I mean you should, because it was only two years ago and the pledge was to keep the licences free for the length of Parliament, which means until 2022, but the Tories have been remarkably quiet since the BBC announced the benefit will soon be means-tested, even though it was them that forced the BBC into this situation in the first place.

In 2015, Child Catcher lookalike George Osborne made the BBC responsible for the free licences, meaning that the Conservatives' manifesto promise was as valid as when Boris Johnson told us all that if we left the European Union there would be a magical extra £350 million to spend on the NHS every year.

Osborne knew full well back in 2015 that by offering the BBC a few financial carrots, the BBC would take on the potentially financially ruinous responsibility for providing a free service to the over-75s and his party would dodge the bullet when the BBC quickly had to rethink its policy.

The BBC has chosen Pension Credit as its means-testing device of choice, which is handy as only 900,000 of the 3.7 million pensioners who currently receive a free licence will continue to do so - it also comes after a report the broadcaster commissioned itself warned that thousands of the UK's poorest pensioners would miss out. Nice. Thanks Aunty Beeb.

This kind of stealth tax on people who have spent their lives paying National Insurance and have earned the right to the paltry entitlements they do - bus passes, TV licences and so forth - is shameful, cynical and downright dangerous.

Or as Royle Family star Ricky Tomlinson, who has supported a campaign to save the free TV licences for the over-75s, put it: "The Tories want bloody horsewhipping for doing this and if there's a march I'd join the front of it.

"It's disgraceful, absolutely despicable, when they're taking a little bit of comfort from people who worked hard all their lives and deserve to be looked after. Television's so important to them, a friend and a way of keeping in touch."

Or as Age UK's director Caroline Abrahams put it: "Make no mistake, if this scheme goes ahead we are going to see sick and ­disabled people in their 80s and 90s who are completely dependent on their TV for companionship and news, forced to give it up. The BBC's decision will cause those affected ­enormous anxiety and distress, and some anger."
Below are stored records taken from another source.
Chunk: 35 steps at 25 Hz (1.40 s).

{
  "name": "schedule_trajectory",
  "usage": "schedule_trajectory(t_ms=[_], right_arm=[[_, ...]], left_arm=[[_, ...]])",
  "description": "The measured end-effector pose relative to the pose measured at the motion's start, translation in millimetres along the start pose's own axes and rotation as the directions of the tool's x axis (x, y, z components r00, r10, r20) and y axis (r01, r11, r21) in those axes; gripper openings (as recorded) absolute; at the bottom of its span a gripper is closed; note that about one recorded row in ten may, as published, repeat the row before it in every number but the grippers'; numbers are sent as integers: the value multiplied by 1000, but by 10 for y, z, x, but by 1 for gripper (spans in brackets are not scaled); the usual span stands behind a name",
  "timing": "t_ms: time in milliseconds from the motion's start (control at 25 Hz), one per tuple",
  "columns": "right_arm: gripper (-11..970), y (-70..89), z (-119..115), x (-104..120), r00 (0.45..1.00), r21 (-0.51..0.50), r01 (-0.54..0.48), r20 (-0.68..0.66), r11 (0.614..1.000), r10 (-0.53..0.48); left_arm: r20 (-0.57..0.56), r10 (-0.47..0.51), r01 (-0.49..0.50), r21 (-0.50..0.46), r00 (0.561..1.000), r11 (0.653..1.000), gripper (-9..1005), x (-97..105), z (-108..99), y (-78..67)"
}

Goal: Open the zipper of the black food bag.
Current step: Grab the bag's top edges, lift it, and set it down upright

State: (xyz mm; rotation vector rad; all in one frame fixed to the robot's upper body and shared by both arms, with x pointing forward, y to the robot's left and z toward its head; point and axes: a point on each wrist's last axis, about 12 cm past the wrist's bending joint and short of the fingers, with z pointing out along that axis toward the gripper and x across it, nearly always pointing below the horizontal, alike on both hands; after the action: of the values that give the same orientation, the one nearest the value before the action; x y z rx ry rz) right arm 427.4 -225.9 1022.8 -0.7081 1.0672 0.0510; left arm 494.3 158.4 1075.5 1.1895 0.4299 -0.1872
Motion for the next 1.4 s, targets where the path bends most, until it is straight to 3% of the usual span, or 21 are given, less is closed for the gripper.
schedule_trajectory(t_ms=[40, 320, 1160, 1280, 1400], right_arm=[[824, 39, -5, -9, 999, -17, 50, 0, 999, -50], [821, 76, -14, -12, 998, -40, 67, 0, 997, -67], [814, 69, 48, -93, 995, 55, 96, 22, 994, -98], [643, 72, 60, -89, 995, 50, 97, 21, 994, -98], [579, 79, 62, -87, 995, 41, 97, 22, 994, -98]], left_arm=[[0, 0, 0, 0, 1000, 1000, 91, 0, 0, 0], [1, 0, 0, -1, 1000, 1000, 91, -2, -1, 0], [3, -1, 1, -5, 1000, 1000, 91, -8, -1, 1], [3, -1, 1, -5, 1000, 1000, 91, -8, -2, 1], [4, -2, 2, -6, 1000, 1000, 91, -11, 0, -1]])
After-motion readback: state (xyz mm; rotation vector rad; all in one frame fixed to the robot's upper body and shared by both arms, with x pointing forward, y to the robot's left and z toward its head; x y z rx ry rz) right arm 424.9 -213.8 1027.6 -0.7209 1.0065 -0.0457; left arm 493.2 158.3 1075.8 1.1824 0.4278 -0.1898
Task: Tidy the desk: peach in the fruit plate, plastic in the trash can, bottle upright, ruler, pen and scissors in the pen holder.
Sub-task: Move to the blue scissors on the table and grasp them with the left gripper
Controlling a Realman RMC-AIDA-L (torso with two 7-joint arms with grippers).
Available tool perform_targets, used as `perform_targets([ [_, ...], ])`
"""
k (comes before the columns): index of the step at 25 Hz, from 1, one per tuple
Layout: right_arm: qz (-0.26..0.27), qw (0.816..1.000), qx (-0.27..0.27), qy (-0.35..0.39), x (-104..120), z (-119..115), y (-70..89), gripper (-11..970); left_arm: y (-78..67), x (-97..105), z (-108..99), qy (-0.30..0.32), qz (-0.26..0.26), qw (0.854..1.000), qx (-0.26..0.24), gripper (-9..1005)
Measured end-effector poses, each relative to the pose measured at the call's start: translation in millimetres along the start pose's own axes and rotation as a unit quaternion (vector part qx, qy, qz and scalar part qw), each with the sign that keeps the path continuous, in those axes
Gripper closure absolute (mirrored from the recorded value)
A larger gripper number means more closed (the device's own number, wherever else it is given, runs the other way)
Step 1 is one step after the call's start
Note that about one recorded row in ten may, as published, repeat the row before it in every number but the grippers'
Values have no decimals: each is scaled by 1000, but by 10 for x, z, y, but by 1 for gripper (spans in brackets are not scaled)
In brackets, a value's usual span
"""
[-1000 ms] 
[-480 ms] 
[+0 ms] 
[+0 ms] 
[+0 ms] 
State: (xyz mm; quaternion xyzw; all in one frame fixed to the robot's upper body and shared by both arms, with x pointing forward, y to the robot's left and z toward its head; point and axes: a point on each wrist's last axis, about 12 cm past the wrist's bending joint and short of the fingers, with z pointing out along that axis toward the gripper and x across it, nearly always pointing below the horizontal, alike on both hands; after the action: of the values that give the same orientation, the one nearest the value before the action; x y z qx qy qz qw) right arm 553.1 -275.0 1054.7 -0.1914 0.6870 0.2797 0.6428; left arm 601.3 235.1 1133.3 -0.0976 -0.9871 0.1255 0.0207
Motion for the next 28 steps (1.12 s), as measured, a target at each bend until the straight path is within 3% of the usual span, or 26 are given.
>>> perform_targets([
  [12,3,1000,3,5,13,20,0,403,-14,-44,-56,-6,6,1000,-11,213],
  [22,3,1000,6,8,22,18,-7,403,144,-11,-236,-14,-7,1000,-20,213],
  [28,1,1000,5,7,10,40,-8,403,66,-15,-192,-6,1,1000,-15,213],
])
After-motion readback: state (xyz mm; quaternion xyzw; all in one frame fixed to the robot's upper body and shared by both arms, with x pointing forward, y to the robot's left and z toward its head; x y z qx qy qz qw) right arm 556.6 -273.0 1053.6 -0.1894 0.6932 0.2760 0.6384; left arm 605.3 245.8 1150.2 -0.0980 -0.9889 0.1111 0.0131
Or as the National Pensioners Convention general secretary Jan Shortt said: "Pensioner poverty is now increasing, loneliness is reaching crisis levels among older people and the BBC has the bare-faced cheek to call this fair. It's an absolute disgrace."

Of course the BBC's director general Tony Hall has insisted that means testing is fair and said that if pensioners don't pay up then BBC2 and BBC4 will go down the pan (I am sure we could all suggest a raft of other BBC services that could be axed before they go, but that's by the by) but the truth is that older people - many of whom already get a raw deal after working for a lifetime - will be left choosing between food, heating or the only friendly face they'll see all day.

If we let this slide, the next thing to be scrapped will be free bus travel for pensioners - it's hardly sending out a message that older people are valued, is it? Quite the opposite, really.

Let's hope that the penny-pinching news from the BBC, via the Conservative Party, means that someone clever invents a machine that can block the BBC signal so that pensioners can carry on watching the channels that don't think it's OK to penalise the vulnerable. If it could block George Osborne too, I'd buy one like a shot.